What is being asked - Restate every line of the material that follows, word for word.

□ □ □ □

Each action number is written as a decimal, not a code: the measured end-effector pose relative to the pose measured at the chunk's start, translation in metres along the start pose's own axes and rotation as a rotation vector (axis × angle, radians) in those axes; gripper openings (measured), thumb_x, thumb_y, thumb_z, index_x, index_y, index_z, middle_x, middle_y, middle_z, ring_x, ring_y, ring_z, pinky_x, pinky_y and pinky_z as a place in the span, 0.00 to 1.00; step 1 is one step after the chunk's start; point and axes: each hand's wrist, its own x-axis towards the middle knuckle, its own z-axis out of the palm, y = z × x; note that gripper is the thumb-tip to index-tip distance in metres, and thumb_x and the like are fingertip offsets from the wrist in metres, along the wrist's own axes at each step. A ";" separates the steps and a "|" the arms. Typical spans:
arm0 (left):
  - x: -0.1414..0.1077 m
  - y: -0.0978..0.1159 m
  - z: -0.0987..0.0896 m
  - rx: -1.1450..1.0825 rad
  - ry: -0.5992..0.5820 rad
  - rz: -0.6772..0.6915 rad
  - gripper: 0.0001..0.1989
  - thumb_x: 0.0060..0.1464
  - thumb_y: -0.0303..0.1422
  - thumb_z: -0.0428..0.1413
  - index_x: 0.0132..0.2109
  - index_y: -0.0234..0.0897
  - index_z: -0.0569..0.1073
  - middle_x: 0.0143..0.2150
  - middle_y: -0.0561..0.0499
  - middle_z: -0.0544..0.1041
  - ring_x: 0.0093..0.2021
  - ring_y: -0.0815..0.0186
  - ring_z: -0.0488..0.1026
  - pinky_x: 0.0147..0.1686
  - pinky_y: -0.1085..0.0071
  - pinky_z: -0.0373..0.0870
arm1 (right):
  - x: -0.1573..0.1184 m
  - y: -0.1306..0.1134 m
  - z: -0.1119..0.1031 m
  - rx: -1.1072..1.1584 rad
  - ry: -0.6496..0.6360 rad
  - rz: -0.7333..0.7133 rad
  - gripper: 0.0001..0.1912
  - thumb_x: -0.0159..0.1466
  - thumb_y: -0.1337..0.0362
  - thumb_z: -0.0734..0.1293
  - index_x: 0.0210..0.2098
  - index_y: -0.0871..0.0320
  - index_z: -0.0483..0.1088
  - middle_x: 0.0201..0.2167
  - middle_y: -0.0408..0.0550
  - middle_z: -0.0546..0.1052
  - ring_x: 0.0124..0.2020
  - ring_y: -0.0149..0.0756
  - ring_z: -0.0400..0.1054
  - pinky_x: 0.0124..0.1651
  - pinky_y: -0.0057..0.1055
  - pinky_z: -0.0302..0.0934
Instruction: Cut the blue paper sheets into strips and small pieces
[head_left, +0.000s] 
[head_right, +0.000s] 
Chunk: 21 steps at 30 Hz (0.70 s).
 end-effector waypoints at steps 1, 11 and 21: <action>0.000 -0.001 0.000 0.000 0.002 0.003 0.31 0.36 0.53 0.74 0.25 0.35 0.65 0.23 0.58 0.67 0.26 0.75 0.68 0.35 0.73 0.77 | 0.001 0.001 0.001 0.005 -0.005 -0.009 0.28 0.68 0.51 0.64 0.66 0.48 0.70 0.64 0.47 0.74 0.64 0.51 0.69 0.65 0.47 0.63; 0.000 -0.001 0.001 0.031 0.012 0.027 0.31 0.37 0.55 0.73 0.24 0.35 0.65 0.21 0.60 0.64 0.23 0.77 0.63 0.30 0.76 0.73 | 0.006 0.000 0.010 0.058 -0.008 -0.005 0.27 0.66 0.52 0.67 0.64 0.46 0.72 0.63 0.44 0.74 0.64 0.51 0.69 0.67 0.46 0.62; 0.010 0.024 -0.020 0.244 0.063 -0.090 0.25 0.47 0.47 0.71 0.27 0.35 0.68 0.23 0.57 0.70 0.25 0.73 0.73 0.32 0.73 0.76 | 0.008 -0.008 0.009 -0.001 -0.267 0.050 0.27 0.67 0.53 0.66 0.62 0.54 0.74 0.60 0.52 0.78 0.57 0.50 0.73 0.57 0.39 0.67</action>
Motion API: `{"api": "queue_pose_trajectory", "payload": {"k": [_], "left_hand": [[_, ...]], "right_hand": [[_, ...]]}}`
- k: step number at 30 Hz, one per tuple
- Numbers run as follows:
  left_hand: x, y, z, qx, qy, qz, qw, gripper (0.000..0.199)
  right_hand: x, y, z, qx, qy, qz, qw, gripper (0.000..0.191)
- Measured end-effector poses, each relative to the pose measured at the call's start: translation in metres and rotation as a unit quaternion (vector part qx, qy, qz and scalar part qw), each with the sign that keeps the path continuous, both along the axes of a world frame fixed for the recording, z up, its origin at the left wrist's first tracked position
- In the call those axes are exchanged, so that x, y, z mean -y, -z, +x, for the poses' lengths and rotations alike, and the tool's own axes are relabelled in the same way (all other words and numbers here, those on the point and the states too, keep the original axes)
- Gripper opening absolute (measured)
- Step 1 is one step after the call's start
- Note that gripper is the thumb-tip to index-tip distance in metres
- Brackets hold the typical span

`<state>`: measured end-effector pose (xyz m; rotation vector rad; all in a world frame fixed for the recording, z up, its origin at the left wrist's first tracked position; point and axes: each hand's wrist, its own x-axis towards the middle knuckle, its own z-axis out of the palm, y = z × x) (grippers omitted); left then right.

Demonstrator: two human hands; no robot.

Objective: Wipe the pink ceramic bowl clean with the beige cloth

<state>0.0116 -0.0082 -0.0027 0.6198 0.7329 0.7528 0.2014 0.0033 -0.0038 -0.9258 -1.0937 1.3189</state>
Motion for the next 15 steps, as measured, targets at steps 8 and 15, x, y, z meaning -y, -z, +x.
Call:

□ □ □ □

Completed task -
Each action number is written as a decimal, not a code: the measured end-effector pose relative to the pose measured at the chunk's start, translation in metres along the start pose's own axes and rotation as a rotation vector (axis × angle, radians) in those axes; gripper openings (measured), thumb_x, thumb_y, thumb_z, index_x, index_y, index_z, middle_x, middle_y, middle_z, ring_x, ring_y, ring_z, pinky_x, pinky_y and pinky_z as a place in the span, 0.00 to 1.00; step 1 is one step after the chunk's start; point and axes: each hand's wrist, its own x-axis towards the middle knuckle, its own z-axis out of the palm, y = z × x; note that gripper is the thumb-tip to index-tip distance in metres, and thumb_x and the like are fingertip offsets from the wrist in metres, along the wrist's own axes at each step. A ";" separates the steps and a "|" the arms. Typical spans:
arm0 (left):
  - x: -0.1414..0.1077 m
  - y: -0.0978..0.1159 m
  - z: -0.0987..0.0896 m
  - rx: -1.1450..1.0825 rad
  - ry: -0.5992..0.5820 rad
  - rz: -0.6772..0.6915 rad
  - gripper: 0.0001..0.1989
  - thumb_x: 0.0060..0.1464
  - thumb_y: -0.0303..0.1422
  - thumb_z: -0.0428..0.1413
  - index_x: 0.0132..0.2109
  - index_y: -0.0234..0.0897
  - index_z: -0.0569..0.1073
  - middle_x: 0.0143..0.2150
  - middle_y: -0.0561..0.0499
  - middle_z: -0.0544..0.1041
  - ring_x: 0.0093..0.2021
  - ring_y: -0.0815..0.0186
  - ring_z: -0.0488..0.1026
  - pinky_x: 0.0147..0.1686
  - pinky_y: -0.1085..0.0071
  - pinky_z: -0.0373..0.0870
arm1 (right):
  - x: -0.1573..0.1184 m
  - y: -0.1306..0.1134 m
  - z: -0.1119..0.1031 m
  - rx: -1.1072..1.1584 rad
  - ry: -0.6496..0.6360 rad
  - rz: -0.7333..0.7133 rad
  - gripper: 0.0001..0.1912
  - thumb_x: -0.0159..0.1466
  - thumb_y: -0.1337..0.0362
  - thumb_z: -0.0734..0.1293
  - index_x: 0.0210..0.2098
  - index_y: -0.0871..0.0320
  - index_z: -0.0483..0.1088
  - middle_x: 0.0201..0.2167
  - middle_y: -0.0408..0.0550
  - middle_z: -0.0546..0.1052
  - ring_x: 0.0124..0.2020
  - ring_y: -0.0149..0.0756
  - ring_z: -0.0400..0.1054
  - pinky_x: 0.0124..0.1651
  - pinky_y: -0.0057..0.1055
  - pinky_z: -0.0302..0.0934
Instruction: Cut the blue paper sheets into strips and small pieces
[head_left, +0.000s] 
[head_right, +0.000s] 
Chunk: 21 steps at 30 Hz (0.70 s).
 end-effector waypoints at steps 1, 11 and 21: <action>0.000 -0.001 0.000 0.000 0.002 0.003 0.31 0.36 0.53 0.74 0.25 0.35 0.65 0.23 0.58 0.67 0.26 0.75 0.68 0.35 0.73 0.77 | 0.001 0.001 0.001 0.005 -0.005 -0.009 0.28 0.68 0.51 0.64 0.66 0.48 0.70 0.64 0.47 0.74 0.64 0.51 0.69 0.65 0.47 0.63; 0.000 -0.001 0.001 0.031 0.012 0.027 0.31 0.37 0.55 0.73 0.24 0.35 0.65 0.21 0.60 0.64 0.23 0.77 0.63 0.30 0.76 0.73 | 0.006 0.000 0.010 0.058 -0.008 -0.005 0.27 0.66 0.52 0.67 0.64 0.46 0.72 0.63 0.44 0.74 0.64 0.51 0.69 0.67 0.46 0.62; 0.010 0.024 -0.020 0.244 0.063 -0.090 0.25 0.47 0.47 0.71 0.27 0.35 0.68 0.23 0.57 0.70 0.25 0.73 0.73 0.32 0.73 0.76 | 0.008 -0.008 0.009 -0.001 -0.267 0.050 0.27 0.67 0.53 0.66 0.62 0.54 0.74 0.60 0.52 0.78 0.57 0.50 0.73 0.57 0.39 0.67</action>
Motion API: `{"api": "queue_pose_trajectory", "payload": {"k": [_], "left_hand": [[_, ...]], "right_hand": [[_, ...]]}}`
- k: step number at 30 Hz, one per tuple
- Numbers run as follows:
  left_hand: x, y, z, qx, qy, qz, qw, gripper (0.000..0.199)
  right_hand: x, y, z, qx, qy, qz, qw, gripper (0.000..0.191)
- Measured end-effector poses, each relative to the pose measured at the call's start: translation in metres and rotation as a unit quaternion (vector part qx, qy, qz and scalar part qw), each with the sign that keeps the path continuous, both along the axes of a world frame fixed for the recording, z up, its origin at the left wrist's first tracked position
- In the call those axes are exchanged, so that x, y, z mean -y, -z, +x, for the poses' lengths and rotations alike, and the tool's own axes are relabelled in the same way (all other words and numbers here, those on the point and the states too, keep the original axes)
- Gripper opening absolute (measured)
- Step 1 is one step after the call's start
- Note that gripper is the thumb-tip to index-tip distance in metres
- Brackets hold the typical span

`<state>`: measured end-effector pose (xyz m; rotation vector rad; all in a world frame fixed for the recording, z up, its origin at the left wrist's first tracked position; point and axes: each hand's wrist, its own x-axis towards the middle knuckle, its own z-axis out of the palm, y = z × x) (grippers omitted); left then right.

Demonstrator: two human hands; no robot.

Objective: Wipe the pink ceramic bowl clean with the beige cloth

<state>0.0116 -0.0082 -0.0027 0.6198 0.7329 0.7528 0.2014 0.0033 -0.0038 -0.9258 -1.0937 1.3189</state>
Motion for the next 15 steps, as measured, targets at steps 8 and 15, x, y, z meaning -y, -z, +x.
Call:

That completes the response to the exercise.